Sergio Matías Oga (born 15 September 1981) is an Argentine professional footballer who plays as a midfielder for Gimnasia y Esgrima.

Career
General Paz Juniors were Oga's second team, they signed him from Club Atlético Las Flores. He featured for the Torneo Argentino A side eighty-six times whilst netting seventeen goals. In 2006, San Martín of Primera B Nacional completed the signing of Oga. He scored one goal for them across the 2006–07 campaign, which preceded him departing to join Central Córdoba in 2007. Six goals in twenty-nine matches followed in Torneo Argentino B, with them winning promotion to tier three. Having netted eight times in the subsequent Torneo Argentino A campaign, Oga left to sign for Central Norte in 2009.

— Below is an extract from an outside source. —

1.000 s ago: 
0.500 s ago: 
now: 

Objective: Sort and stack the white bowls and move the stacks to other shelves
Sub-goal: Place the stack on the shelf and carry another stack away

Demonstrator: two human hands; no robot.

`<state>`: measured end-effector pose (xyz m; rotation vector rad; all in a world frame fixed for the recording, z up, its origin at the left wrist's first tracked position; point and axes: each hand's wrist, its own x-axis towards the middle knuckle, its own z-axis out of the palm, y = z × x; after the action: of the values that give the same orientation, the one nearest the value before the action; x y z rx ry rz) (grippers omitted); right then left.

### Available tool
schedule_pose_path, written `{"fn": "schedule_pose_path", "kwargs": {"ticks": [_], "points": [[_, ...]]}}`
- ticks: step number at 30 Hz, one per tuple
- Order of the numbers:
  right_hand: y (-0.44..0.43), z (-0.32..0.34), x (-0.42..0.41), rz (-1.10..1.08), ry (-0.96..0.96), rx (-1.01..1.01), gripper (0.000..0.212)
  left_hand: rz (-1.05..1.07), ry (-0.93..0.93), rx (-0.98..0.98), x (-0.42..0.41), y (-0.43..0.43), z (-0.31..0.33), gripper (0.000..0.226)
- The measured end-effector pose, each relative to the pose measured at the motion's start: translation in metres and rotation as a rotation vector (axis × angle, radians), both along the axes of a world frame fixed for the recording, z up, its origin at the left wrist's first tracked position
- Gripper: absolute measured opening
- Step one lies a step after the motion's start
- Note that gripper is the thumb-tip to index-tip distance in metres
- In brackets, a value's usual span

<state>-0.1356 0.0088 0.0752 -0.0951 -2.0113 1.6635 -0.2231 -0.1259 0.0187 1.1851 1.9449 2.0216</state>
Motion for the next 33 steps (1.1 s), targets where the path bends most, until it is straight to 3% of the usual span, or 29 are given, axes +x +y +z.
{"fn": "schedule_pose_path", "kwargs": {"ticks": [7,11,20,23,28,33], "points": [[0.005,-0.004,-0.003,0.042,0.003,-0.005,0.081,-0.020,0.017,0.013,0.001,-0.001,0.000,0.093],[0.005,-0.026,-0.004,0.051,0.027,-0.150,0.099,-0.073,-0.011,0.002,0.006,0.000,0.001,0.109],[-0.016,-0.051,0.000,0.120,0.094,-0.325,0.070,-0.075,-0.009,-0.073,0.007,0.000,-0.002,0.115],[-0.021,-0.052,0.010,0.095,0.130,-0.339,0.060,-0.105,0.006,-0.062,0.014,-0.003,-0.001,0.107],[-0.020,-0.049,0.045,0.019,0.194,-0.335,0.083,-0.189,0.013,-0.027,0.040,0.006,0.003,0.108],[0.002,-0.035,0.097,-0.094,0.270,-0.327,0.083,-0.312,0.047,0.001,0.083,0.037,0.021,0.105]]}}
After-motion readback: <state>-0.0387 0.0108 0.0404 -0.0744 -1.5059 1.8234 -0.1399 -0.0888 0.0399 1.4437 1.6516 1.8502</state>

Oga spent a total of four seasons with Central Norte in Torneo Argentino B and Torneo Argentino A, though one of which was spent out on loan with Sportivo Desamparados for the 2011–12 Primera B Nacional. He scored and was sent off in his final match for Sportivo Desamparados on 23 June 2012, receiving a second yellow card seconds after netting the winner in a 3–2 victory over Rosario Central on the final day as relegation was confirmed. On 26 July 2013, Oga returned to tier four by agreeing a move to Gimnasia y Esgrima. The club then won consecutive promotions up to Primera B Nacional.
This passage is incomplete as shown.